The py_qubed package exposes the core qubed Rust library to Python via PyO3. It provides the PyQube class (importable as qubed.PyQube) for building, manipulating, and serializing Qubes from Python.

Installation

cd py_qubed
maturin develop --release

Then in Python:

from qubed import PyQube

PyQube Class

Construction

PyQube()

Create an empty Qube.

q = PyQube()

PyQube.from_ascii(text: str) -> PyQube

Parse an ASCII tree representation:

q = PyQube.from_ascii("""root
├── class=od
│   └── expver=0001/0002, param=1/2
└── class=rd
    ├── expver=0001, param=1/2/3
    └── expver=0002, param=1/2""")

PyQube.from_datacube(datacube: dict[str, str], order: list[str] | None = None) -> PyQube

Build a Qube from a flat datacube dictionary. Each key is a dimension name and each value is a coordinate string (use / to specify multiple values for a dimension, e.g. "1/2/3").

The optional order list controls the nesting order of dimensions in the resulting tree — dimensions listed first become shallower levels. Any dimensions not in order are appended at deeper levels in an unspecified order. When order is None, all dimension ordering is unspecified.

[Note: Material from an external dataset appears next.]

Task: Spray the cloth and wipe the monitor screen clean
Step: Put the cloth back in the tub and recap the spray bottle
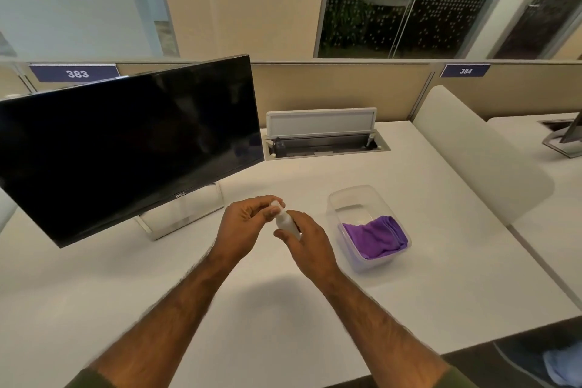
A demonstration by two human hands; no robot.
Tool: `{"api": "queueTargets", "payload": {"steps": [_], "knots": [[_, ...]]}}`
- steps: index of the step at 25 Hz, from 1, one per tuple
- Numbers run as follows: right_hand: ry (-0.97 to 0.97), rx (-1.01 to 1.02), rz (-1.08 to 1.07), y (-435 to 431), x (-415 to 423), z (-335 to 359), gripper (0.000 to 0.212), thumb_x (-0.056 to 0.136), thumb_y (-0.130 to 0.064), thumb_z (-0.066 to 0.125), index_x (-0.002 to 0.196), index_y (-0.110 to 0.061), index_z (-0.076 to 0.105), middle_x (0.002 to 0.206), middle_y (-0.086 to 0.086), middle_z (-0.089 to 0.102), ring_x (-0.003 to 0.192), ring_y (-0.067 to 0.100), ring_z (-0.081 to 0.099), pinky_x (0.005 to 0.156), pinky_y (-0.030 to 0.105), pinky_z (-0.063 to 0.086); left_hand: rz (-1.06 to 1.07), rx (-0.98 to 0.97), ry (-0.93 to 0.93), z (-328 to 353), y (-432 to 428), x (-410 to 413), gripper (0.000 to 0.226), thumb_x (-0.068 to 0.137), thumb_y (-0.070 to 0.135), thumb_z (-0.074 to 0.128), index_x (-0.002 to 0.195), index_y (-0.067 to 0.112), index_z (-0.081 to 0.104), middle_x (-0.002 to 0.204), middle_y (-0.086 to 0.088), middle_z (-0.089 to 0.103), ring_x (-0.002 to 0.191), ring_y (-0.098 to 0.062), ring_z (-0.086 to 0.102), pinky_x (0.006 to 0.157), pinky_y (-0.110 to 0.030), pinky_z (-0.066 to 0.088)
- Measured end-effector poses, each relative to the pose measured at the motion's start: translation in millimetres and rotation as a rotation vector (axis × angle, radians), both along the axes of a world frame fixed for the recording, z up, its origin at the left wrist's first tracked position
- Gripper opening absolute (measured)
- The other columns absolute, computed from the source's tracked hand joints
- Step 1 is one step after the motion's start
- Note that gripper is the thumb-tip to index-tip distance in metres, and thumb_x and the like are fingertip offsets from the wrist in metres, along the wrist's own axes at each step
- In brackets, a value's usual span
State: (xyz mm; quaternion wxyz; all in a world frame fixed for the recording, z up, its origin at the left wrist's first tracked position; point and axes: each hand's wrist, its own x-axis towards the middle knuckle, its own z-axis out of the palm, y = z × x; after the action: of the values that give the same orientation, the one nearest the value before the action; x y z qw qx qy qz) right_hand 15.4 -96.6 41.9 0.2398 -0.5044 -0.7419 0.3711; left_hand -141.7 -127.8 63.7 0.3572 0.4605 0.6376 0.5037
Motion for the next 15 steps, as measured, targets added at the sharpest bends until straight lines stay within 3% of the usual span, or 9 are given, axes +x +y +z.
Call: {"api": "queueTargets", "payload": {"steps": [2,4,8,12,15], "knots": [[0.036,-0.041,0.012,8,12,1,0.037,0.096,-0.039,0.064,0.128,-0.021,0.060,0.117,-0.007,0.065,0.101,0.011,0.060,0.098,0.036,0.054,-0.051,-0.017,0.020,1,6,7,0.026,0.103,0.023,0.065,0.122,0.014,0.079,0.116,0.000,0.080,0.107,-0.018,0.075,0.092,-0.019,0.060],[0.053,-0.088,0.050,16,29,4,0.036,0.096,-0.038,0.065,0.127,-0.019,0.061,0.111,-0.007,0.063,0.099,0.016,0.063,0.092,0.046,0.058,-0.076,-0.032,0.017,-1,13,18,0.025,0.103,0.020,0.065,0.122,0.012,0.080,0.116,-0.002,0.080,0.107,-0.021,0.075,0.096,-0.027,0.061],[0.068,-0.095,0.110,40,61,13,0.034,0.094,-0.036,0.069,0.123,-0.020,0.062,0.105,-0.005,0.065,0.093,0.020,0.064,0.072,0.043,0.063,-0.101,-0.029,0.064,6,35,43,0.023,0.102,0.022,0.066,0.119,0.016,0.080,0.116,0.002,0.079,0.108,-0.017,0.074,0.101,-0.036,0.060],[0.040,-0.020,0.072,75,86,20,0.033,0.090,-0.040,0.072,0.117,-0.025,0.062,0.107,-0.011,0.066,0.094,0.013,0.063,0.086,0.037,0.058,-0.085,0.010,0.155,16,59,75,0.032,0.104,0.027,0.062,0.133,0.020,0.073,0.131,0.009,0.072,0.118,-0.008,0.067,0.110,-0.033,0.051],[0.042,-0.036,-0.025,97,107,21,0.041,0.091,-0.039,0.071,0.126,-0.024,0.058,0.113,-0.013,0.061,0.098,0.011,0.059,0.092,0.028,0.048,-0.049,-0.085,0.256,1,73,94,0.047,0.109,0.040,0.047,0.151,0.024,0.057,0.156,0.004,0.056,0.143,-0.015,0.050,0.121,-0.036,0.036]]}}
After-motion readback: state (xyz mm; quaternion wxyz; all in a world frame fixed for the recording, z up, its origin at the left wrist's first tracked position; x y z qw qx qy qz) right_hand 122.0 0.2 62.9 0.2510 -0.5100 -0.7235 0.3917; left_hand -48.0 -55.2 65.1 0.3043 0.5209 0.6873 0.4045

This is the inverse of to_datacubes(): a single dict from that list can be passed back here to reconstruct a single-branch Qube.

# Single identifier
q = PyQube.from_datacube({"class": "od", "expver": "0001", "param": "1"}, ["class", "expver", "param"])
print(q)
# root
# └── class=od
#     └── expver=0001
#         └── param=1

# Multiple values on a dimension
q = PyQube.from_datacube({"class": "od", "param": "1/2/3"}, ["class", "param"])
print(q.all_unique_dim_coords())
# {'class': ['od'], 'param': ['1', '2', '3']}

# Roundtrip from to_datacubes
original = PyQube.from_ascii("root\n└── class=od, expver=0001, param=1")
for dc in original.to_datacubes():
    rebuilt = PyQube.from_datacube(dc, ["class", "expver", "param"])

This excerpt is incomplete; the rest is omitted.